▸ **PROVIDED MATERIAL**

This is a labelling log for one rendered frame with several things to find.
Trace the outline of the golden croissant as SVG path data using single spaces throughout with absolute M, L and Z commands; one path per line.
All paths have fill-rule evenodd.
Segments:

* * *

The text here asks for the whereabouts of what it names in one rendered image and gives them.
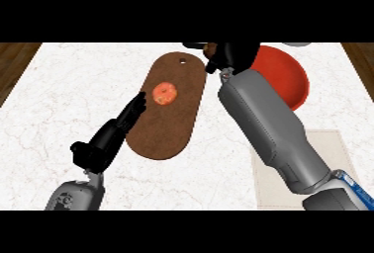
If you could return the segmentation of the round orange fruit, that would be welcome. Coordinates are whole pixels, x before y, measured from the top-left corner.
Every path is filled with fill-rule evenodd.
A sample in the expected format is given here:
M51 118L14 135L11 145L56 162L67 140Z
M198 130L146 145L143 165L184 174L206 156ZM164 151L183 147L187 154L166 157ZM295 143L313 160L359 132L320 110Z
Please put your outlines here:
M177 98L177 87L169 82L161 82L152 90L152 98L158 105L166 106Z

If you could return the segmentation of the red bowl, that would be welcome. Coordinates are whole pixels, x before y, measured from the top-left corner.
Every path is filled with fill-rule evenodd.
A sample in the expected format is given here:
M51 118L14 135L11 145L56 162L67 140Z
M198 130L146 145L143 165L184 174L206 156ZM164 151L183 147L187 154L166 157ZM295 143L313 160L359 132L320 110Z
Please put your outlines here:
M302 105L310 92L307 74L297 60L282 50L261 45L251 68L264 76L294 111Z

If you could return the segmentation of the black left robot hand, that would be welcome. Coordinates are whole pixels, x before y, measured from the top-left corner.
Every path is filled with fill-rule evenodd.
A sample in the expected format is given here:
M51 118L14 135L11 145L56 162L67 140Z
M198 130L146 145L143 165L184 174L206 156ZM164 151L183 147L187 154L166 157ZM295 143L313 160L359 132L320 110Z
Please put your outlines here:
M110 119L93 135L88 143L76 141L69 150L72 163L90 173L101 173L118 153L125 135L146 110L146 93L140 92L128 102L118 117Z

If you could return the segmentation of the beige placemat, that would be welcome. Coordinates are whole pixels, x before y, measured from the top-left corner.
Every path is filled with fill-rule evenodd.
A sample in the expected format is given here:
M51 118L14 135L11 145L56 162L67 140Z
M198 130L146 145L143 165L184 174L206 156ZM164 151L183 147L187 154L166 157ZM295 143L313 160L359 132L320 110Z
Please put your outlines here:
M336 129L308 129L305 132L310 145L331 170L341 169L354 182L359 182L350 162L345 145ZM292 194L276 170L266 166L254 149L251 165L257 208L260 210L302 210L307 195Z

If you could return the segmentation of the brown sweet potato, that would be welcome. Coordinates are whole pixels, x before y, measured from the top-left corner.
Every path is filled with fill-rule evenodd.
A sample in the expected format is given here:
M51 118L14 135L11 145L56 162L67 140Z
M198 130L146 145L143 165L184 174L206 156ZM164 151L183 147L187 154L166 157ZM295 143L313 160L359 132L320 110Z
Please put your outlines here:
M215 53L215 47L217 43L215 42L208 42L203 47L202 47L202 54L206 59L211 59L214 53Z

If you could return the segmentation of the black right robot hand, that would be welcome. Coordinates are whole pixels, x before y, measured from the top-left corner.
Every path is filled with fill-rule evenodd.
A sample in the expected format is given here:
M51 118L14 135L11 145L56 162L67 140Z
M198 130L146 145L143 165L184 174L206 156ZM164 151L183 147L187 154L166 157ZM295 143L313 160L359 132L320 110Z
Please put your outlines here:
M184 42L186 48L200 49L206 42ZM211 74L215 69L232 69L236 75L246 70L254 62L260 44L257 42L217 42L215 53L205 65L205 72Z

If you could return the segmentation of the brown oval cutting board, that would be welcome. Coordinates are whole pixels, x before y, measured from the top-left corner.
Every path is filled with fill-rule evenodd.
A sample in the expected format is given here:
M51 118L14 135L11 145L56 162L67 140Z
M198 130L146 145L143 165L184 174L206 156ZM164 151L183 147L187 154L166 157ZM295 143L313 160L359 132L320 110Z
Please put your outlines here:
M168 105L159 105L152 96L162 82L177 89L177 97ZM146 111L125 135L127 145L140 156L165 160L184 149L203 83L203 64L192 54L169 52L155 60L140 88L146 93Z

▸ **WHAT YOU HAVE TO DO**
Every line of the listing that includes "rendered" must be shown.

▸ **RESULT OF THIS EXERCISE**
This is a labelling log for one rendered frame with several things to find.
The text here asks for the whereabouts of what it names in one rendered image and gives them.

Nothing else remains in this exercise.